Monday, December 28, 2015

DUA MAESTRO TERLIBAT SERANGAN UMUM 11 MARET



SIAPA tak kenal Wid NS? Penggemar komik Indonesia pasti tahu lelaki kelahiran Jogjakarta, 22 November 1938, itu adalah kreator Godam, superhero lokal yang tenar di tahun 1969 sampai awal 80-an. Godam menjadi idola remaja masa itu yang menjadikan taman bacaan sebagai salah satu pilihan utama untuk mencari hiburan---selain televisi yang hanya menyediakan channel TVRI. Ketika komik silat, superhero maupun roman percintaan berjaya di era 70-an, mereka yang tak rajin ke taman bacaan bisa dituding kurang gaul.
Seperti halnya Wid NS, nama Hasmi pun tak kurang tenar.
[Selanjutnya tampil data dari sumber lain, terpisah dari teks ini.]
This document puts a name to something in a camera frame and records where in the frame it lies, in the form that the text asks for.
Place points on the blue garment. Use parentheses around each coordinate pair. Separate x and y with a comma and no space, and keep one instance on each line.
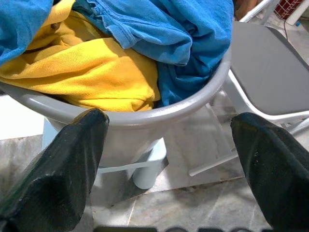
(169,29)

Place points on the grey round laundry tub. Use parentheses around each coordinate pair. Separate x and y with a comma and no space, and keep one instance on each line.
(144,117)

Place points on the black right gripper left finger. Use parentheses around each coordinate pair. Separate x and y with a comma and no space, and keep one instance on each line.
(55,181)

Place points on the grey folding chair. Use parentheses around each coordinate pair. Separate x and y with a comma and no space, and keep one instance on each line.
(265,72)

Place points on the yellow garment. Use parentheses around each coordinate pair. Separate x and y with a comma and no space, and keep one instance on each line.
(84,72)

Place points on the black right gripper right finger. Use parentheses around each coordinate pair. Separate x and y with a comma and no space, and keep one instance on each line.
(280,174)

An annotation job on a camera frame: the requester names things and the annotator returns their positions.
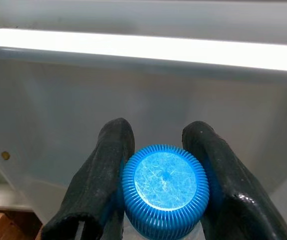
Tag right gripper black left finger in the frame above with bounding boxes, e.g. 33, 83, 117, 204
40, 117, 136, 240

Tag clear fridge shelf bin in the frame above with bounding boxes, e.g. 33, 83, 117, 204
0, 46, 287, 236

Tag silver mini fridge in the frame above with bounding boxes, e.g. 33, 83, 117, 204
0, 0, 287, 240

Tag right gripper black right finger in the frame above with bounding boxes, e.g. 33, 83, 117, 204
181, 121, 287, 240

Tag blue-capped clear water bottle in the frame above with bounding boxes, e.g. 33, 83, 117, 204
122, 143, 209, 240

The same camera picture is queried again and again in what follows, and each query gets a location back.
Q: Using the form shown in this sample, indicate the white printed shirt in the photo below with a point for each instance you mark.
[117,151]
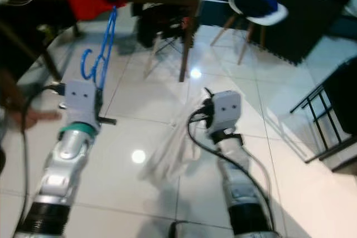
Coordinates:
[173,149]

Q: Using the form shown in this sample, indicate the blue plastic clothes hanger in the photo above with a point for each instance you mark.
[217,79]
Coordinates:
[110,32]

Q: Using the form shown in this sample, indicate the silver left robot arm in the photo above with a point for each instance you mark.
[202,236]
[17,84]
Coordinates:
[70,154]

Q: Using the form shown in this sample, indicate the person bare hand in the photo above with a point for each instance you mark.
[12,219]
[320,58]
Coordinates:
[33,117]

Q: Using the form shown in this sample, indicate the black bag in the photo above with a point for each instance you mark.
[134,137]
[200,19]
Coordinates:
[159,23]

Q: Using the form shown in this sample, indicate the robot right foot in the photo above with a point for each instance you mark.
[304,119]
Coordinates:
[181,230]

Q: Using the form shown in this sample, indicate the navy blue folded cloth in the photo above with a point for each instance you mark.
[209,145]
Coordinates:
[254,4]

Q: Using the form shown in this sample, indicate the red garment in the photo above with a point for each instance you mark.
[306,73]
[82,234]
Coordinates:
[89,1]

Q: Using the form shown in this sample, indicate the black foam floor mat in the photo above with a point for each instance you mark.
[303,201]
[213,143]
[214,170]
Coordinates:
[301,32]

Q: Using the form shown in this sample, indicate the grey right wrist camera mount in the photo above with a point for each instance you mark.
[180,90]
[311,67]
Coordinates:
[226,110]

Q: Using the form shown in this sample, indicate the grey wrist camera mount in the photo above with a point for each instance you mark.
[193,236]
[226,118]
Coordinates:
[226,110]
[81,101]

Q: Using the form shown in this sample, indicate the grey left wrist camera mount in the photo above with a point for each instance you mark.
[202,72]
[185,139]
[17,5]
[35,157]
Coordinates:
[81,101]

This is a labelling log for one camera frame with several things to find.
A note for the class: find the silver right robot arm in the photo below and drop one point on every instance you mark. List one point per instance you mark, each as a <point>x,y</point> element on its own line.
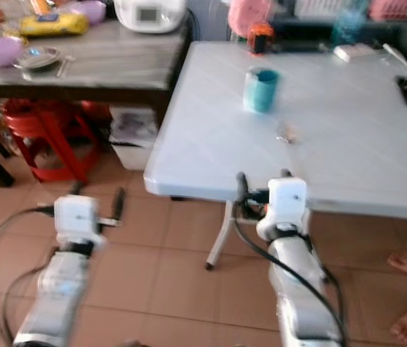
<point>301,285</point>

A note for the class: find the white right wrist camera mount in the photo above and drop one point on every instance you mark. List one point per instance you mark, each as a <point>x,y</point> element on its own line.
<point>287,201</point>

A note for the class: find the white folding table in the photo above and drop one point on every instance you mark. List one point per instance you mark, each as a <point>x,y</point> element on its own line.
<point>348,144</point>

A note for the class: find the orange and black jar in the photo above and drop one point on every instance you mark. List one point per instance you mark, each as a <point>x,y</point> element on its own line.
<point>260,39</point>

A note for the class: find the small flat white box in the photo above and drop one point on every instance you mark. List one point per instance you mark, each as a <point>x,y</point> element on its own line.
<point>355,52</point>

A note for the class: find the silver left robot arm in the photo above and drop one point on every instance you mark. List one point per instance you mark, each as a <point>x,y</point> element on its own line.
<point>58,293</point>

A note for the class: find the stainless steel plate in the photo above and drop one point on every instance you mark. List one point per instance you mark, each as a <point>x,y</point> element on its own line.
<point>37,58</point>

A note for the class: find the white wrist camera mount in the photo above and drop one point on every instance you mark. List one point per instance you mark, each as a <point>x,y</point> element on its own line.
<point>76,217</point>
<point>287,201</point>

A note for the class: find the pink plastic basket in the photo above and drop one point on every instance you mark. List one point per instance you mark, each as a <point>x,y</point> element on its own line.
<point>402,9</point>

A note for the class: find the small clear wrapper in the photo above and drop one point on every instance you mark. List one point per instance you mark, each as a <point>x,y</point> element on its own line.
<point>288,132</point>

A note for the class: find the white kitchen appliance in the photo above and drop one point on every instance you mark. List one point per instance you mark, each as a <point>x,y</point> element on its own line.
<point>150,16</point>

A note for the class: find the red plastic stool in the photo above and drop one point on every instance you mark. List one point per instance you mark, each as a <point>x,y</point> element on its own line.
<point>48,132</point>

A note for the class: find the grey wooden table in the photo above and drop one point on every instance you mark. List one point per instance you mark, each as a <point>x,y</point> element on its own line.
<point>123,65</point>

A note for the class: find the teal cup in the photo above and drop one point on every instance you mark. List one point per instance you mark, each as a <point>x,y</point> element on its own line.
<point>261,92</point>

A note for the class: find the pink plastic container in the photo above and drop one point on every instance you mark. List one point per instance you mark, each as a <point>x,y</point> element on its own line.
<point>248,17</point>

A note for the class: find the white stick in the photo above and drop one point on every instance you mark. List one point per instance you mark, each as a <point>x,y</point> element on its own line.
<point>397,56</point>

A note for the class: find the blue clear bottle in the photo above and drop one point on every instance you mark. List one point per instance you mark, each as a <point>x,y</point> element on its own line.
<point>350,23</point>

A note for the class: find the yellow kitchen towel pack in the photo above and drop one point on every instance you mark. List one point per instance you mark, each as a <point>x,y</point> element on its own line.
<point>53,24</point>

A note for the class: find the white storage box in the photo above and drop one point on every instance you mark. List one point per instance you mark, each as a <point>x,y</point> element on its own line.
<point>134,139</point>

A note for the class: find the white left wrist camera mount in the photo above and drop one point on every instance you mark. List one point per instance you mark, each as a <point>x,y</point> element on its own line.
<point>76,217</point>

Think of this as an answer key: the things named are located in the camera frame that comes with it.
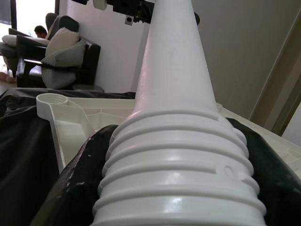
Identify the smooth grey cushion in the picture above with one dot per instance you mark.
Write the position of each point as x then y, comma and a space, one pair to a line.
68, 56

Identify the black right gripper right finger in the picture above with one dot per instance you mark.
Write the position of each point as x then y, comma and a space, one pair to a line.
277, 188

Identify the white plastic table top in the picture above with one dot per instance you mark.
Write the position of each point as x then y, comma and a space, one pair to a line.
77, 110

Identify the dark haired person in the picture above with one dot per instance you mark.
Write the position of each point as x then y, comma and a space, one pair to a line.
40, 31

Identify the black table cloth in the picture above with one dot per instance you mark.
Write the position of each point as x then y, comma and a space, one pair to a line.
23, 153

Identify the white cushion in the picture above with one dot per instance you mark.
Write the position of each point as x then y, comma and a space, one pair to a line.
18, 40

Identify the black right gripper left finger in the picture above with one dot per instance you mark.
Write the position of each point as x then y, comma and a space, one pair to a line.
70, 183

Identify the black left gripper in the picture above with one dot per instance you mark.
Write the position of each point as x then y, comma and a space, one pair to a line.
122, 7

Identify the grey fabric armchair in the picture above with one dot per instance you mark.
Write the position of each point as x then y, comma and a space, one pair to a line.
9, 50

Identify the grey knitted cushion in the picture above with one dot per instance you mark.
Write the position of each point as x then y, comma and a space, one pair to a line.
58, 78

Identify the wooden door frame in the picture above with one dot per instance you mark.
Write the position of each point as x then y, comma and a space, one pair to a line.
282, 82

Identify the white plastic table leg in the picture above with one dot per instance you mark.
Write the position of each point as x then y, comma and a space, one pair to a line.
174, 94

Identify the cream cushion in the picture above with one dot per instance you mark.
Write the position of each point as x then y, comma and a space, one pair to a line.
62, 40

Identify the black leather armchair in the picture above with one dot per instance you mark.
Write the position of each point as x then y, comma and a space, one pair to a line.
91, 63

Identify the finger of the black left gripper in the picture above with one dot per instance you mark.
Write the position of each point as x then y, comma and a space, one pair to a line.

Harya Suraminata, begitu nama lengkapnya, dikenal sebagai 'bapak'-nya Gundala Putera Petir. Belasan tahun Gundala malang melintang memberangus kejahatan berbekal ilmu lari secepat kilat dan kemampuan mengeluarkan petir dari kedua tangannya. Tahun 1982 kisah Gundala diangkat ke layar lebar dengan pelakon utama Teddy Purba. Kini, 32 tahun kemudian, Gundala bersiap kembali menyapa penggemarnya lewat film yang disutradarai Hanung Bramantyo. 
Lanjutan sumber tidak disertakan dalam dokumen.